'Atlanta's Savory Stories' explores the complicated history of Thanksgiving and tips for cooking at home

In WABE’s series “Atlanta’s Savory Stories” this month, food contributors Akila McConnell and food historian and chef Asata Reid delivered a number of discussion topics from Thanksgiving culinary histories to recipe tips and personal favorites. (Business Wire)

This month being November, Thanksgiving is, of course, foremost on our chefs’ minds. In WABE’s series “Atlanta’s Savory Stories,” our food contributors Akila McConnell and food historian and chef Asata Reid bring us histories and recommendations from Atlanta’s diverse culinary landscape. Reid and McConnell delivered a whole cornucopia of discussion topics from Thanksgiving culinary histories to recipe tips and personal favorites.

McConnell clued listeners into a lesser-known Thanksgiving origin story. “In 1789, the country was just formed. President George Washington issued the very first Thanksgiving proclamation, which created a day of public thanksgiving and prayer,” McConnell explained. But for 74 years, states and cities set their own dates for Thanksgiving, resulting in scattered, marginally popular holiday observances.

“The push for a national day of Thanksgiving came from one woman, and that woman was editor Sarah J. Hale of the ‘Godey’s Ladies’ Book,'” McConnell said. An educator in the domestic arts, a strong abolitionist and what Reid heard a Tik-Tokker refer to as “the Martha Stewart of her time,” Hale felt the unstable pre-Civil War United States needed to unite around a particular, nationally accepted day of Thanksgiving.

With the holiday catching on, the day of prayer and reunion quickly became food-obsessed as ‘Godey’s Ladies’ Book,’ at the top of their recipe game, issued out more elaborate Thanksgiving feast ideas. Finally, in 1863, Abraham Lincoln instated the official national day of Thanksgiving in a canny (and not-so-subtly self-serving) move to boost the brutalized country’s low morale as it weathered the Civil War.

Perhaps understandably, the resentful South was slower to catch on. With Thanksgiving turkey-fed Union soldiers trashing the homes of Southern landowners, the holiday was roundly disdained for decades. But though always controversial, the charms of the annual feast eventually won over Atlantans by the start of the 20th century. “Back in 1899, the Atlanta Constitution, their front headline on Thanksgiving Day was, ‘Thanksgiving Day was a day of turkeys, cranberry sauce and football…’ Very little has changed,” said McConnell. 

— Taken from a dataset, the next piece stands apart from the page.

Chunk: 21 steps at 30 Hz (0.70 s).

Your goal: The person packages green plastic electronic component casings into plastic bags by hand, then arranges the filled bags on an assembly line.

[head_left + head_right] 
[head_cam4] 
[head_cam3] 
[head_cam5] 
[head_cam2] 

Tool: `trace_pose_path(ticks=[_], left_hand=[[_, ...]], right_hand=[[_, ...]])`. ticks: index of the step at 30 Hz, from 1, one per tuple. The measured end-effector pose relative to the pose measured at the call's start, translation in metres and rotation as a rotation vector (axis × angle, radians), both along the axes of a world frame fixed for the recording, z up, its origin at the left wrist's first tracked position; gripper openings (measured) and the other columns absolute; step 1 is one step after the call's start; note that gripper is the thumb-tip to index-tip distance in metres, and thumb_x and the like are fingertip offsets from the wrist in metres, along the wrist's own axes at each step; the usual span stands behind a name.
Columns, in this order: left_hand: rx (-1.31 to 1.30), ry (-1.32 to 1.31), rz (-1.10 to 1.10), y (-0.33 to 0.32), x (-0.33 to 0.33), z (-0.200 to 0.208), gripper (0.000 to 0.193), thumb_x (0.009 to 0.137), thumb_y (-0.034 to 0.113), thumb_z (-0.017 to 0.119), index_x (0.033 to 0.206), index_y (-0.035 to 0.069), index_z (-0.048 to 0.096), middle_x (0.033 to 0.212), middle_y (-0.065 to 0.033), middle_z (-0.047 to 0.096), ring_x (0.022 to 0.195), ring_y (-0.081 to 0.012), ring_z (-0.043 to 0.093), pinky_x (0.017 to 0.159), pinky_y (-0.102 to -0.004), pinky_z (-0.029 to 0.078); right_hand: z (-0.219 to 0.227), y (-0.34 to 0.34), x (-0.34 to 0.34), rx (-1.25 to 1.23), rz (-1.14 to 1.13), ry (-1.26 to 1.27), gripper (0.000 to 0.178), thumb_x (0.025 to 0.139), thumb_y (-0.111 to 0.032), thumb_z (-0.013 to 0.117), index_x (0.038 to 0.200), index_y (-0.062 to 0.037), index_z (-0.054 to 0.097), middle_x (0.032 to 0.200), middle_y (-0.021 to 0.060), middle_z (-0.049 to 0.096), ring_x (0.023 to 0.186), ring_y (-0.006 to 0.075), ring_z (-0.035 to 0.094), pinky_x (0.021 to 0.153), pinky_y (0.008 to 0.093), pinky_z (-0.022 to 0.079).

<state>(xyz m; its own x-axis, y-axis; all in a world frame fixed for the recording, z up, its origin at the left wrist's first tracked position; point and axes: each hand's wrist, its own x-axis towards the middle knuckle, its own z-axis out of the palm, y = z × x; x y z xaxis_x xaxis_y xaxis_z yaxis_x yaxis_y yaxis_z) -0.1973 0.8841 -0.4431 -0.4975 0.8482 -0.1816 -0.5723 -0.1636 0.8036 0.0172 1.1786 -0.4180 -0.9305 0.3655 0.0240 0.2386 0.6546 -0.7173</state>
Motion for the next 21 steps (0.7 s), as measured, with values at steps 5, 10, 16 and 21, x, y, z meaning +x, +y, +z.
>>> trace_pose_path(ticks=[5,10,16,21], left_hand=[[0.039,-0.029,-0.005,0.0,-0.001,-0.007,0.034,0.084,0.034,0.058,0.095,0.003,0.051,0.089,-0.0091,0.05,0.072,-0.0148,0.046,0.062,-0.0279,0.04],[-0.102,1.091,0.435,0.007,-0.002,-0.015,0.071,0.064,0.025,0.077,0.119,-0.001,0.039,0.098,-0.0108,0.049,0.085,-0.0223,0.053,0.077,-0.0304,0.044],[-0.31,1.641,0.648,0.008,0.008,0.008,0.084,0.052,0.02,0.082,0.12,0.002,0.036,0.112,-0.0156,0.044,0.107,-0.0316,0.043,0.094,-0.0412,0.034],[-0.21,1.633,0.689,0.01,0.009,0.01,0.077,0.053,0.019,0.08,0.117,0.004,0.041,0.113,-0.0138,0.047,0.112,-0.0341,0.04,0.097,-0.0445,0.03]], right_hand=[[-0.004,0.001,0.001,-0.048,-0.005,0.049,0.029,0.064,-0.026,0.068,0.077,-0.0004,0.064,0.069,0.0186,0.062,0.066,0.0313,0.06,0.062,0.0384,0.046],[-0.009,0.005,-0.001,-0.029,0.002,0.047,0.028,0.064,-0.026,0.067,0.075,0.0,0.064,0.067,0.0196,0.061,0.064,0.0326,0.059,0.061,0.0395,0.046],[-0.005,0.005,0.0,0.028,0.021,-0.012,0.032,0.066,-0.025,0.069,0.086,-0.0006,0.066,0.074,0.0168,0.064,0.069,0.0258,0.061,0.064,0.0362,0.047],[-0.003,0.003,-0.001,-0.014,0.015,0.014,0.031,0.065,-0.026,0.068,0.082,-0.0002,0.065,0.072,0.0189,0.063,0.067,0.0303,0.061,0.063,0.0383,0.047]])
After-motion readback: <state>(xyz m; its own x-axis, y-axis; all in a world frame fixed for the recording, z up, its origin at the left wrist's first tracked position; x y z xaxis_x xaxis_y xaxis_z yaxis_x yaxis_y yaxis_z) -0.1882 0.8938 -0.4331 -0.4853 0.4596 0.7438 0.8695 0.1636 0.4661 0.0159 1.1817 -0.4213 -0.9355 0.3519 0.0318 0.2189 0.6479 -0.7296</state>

Chef Reid’s Thanksgiving tips for the home cook:

Sweet Potato Pie:  – “For a richer taste, roast the sweet potatoes in their jacket or in their skin and then peel them. It just gives them a deeper, richer, more caramelized flavor.”

– “Some people complain about the strings, those fibers that run through the sweet potatoes. But once they’re roasted and peeled, you just toss them in your mixer with the whisk attachment, and the strings just get caught up in the whip and you’re just left with creamy, smooth roasted sweet potato.”

– “To make a flaky pie crust, it’s actually pretty simple. Very few ingredients, but you need cold butter. I just use chipped cold butter; I cut my butter into tiny pieces and then freeze it, and as it bakes, the butter melts and it leaves buttery spaces behind and creates flaky layers.”

Smoked Turkey: – “If we are going to smoke a turkey, we usually spatchcock it — that’s just cutting the backbone out so it fits on the grill better — and then we brine it for 24 hours in the refrigerator. Once I take that backbone out, I start a pot of simple turkey stock … I use that turkey stock in my dressing to keep it nice and moist.”

– “The brine is usually a mix of salt and sugar plus aromatics like onions and garlic and herbs like thyme, rosemary and bay leaf. But sometimes, we’ll go in a definitive direction with flavors like adding orange peel, ginger and soy sauce … Keep it cold. I combine all of those ingredients in a large pot, bring it up to a simmer and then let it cool down to room temperature and pour the mixture into a giant pot with tons of ice. You want to cool this brine all the way down before you submerge your bird.”

– “After 24 hours … Place it on a wire rack and let it air-dry before we get it ready to head out on the grill.”

Recommended local spots to get yours premade: Pam’s Magic Cauldron, Wood’s Chapel BBQ

Cranberry Sauce: – “Take a saucepan and you add in your one-pound bag of rinsed cranberries and one jar of orange marmalade, the good stuff where you can actually see the orange peels in it.”

– “Throw in two sticks of cinnamon and a couple of cloves and then a generous splash of orange juice if you’re feeling pious, or orange-flavored liqueur like Cointreau or Grand Marnier, and just let it simmer.”

– “You do want to put a lid on it because cranberries do like to pop and explode.”

Akila McConnell’s Favorite Cranberry Relish:

“All I do is I throw two whole clementine oranges and then one cut green apple and then a bag of washed cranberries with just a little bit of lemon juice … into the food processor and grind it up. Get it really, really fine and then I just add sugar to taste and some cinnamon and nutmeg. I swear to you; it just disappears off the table.”